The concert was due to start at 21:30 in the local sports centre Pabellón Príncipe Felipe, and there was a delay of about 15 minutes. To be honest, I did not expect it to be such a powerful experience – I mean, we’re talking about a 79-year-old man here, I did not think he would still have such a powerful voice nor presence on stage. There were a lot of songs I did not know, but the ones I had heard before still retained the vitality of records as old as the 80s! The set list was a remix of his most iconic songs in Spanish, with a couple of them in Catalan language:

  • Dale que dale – “Go on and on”.
  • Mi niñez – “My childhood”.
  • El carrusel del Furo – “Furo’s carrousel”.
  • Romance de Curro el Palmo – “The romance of Curro el Palmo”.
  • Señora – “Lady”.
  • Lucía
  • No hago otra cosa que pensar en ti – “I keep thinking about you and nothing else”.
  • Algo personal – “Something personal”.
  • Nanas de la cebolla – “Onion lullaby”, with lyrics from a famous Spanish poet who wrote the poem in prison, when his wife wrote to him that there were only bread and onions at home, and she had to breastfeed their baby.
  • Para la libertad – “For freedom”.
  • Cançó de bressol / Canción de cuna – “Lullaby”.
  • Hoy por ti, mañana por mí – “Today it’s you, tomorrow it’s me”.
  • Tu nombre me sabe a yerba – “Your name tastes like herbs” – grass, actually, but it sounds horrid in English.
  • Los recuerdos – “Memories”.
  • Es caprichoso el azar – “Fate is whimsical”.
  • Hoy puede ser un gran día – “Today can be a great day” – I keep telling myself this.
  • Pare – “Father”.
  • Mediterráneo – “Mediterranean Sea”, I can totally understand how this is considered one of the best songs ever in Spanish.
  • Aquellas pequeñas cosas – “It’s the little things”, started the encore
  • Cantares – “Songs or Poems”, with lyrics by Antonio Machado, one of the greatest Spanish poets in the Spanish 20th century.
  • Paraules d’amor – “Words of Love”.
  • Penélope – though I knew this song, the lyrics were differetn from the ones I was used to.
  • Fiesta – “Festival”, a bit of a high-inducing song to finish the concert way past midnight!

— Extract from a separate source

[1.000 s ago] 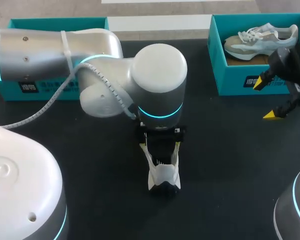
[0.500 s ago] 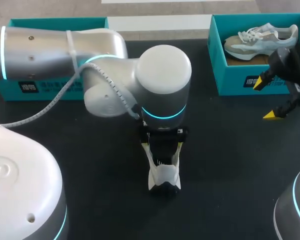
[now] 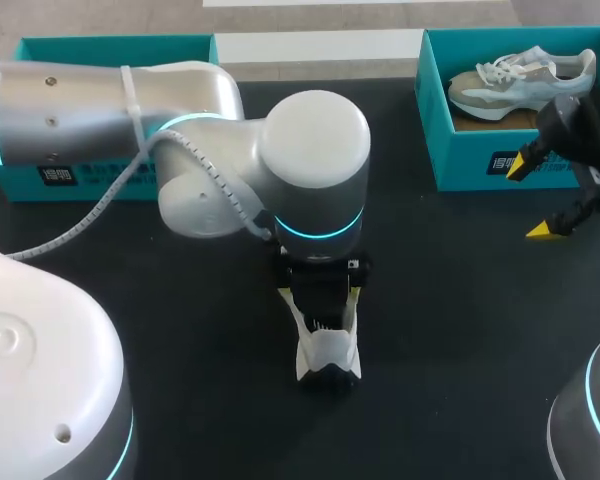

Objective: Take the shoe out of the shoebox, open the shoe tongue, remove and reinsert the insole, then place the shoe into the shoebox

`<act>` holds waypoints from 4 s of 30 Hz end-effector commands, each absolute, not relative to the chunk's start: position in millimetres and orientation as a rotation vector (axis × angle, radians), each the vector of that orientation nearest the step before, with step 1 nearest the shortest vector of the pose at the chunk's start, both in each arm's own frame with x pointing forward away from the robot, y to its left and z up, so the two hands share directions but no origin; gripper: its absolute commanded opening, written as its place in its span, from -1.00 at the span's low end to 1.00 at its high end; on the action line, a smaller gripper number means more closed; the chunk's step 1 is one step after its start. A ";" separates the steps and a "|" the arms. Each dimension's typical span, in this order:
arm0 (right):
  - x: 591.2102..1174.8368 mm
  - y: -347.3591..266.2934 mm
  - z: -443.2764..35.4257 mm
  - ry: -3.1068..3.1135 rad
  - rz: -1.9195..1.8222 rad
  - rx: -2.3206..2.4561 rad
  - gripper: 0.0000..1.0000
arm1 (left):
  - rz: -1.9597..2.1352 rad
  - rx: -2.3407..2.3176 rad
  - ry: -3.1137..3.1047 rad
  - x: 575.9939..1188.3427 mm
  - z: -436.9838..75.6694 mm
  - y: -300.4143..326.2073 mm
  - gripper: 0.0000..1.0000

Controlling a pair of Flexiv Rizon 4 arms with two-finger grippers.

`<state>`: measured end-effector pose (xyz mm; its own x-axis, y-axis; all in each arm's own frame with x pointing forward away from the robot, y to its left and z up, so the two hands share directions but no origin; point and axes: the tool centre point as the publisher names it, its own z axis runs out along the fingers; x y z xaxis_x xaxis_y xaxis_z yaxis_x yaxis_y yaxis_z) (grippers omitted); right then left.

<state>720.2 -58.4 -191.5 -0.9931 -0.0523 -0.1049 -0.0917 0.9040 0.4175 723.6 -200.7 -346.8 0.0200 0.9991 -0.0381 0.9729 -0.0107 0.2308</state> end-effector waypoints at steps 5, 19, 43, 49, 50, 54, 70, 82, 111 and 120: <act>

Serat concert: Stage with signature decoration, and two shots of the concert

It was hilarious to see all these sixty- and seventy- year-olds get out from the pavilion and walk to the hotel, all pumped up and way beyond their bedtime. By the time we arrived at the hotel, there was a queue at the lifts! All these exhausted boomers, hyped up and at the same time with no more energy left. That is when we were so happy to be on the third floor and not something like the seventh or eight (≧▽≦). The bed was comfortable but I did not sleep much.

13th – 15th May 2022: Paris (France) & Saint Seiya Symphonic Adventure

This has been a weird ride in more ways than one. Back when we did not know what kind of hell was breaking loose in Wuhan, I went to Paris for a couple of concerts with the idea of coming back in a few week’s time. Instead of that, Covid turned the world upside down. Four postponements later, and a stupid amount of money I am not even going to calculate, I finally set off to Paris, France, once more, to watch the Saint Seiya Symphonic Adventure. The concert that was supposed to happen on the 18th of April, 2020 finally took place on the 14th of May, 2022, and the promoter handled the postponements pretty badly, which led to a lot of people returning their tickets at some point.

Ticket. Frand Rex 75002 Paris, Overlook Events Presente: Saint Seiya Symphonic Adventure. Les Chevaliers du Zodiaque. Samedi 30 Octobre 2021, 19:30 h. Orchestre Chevaliers Dor. Eur 240,00. Accès VIP. The rest of the information is blurred.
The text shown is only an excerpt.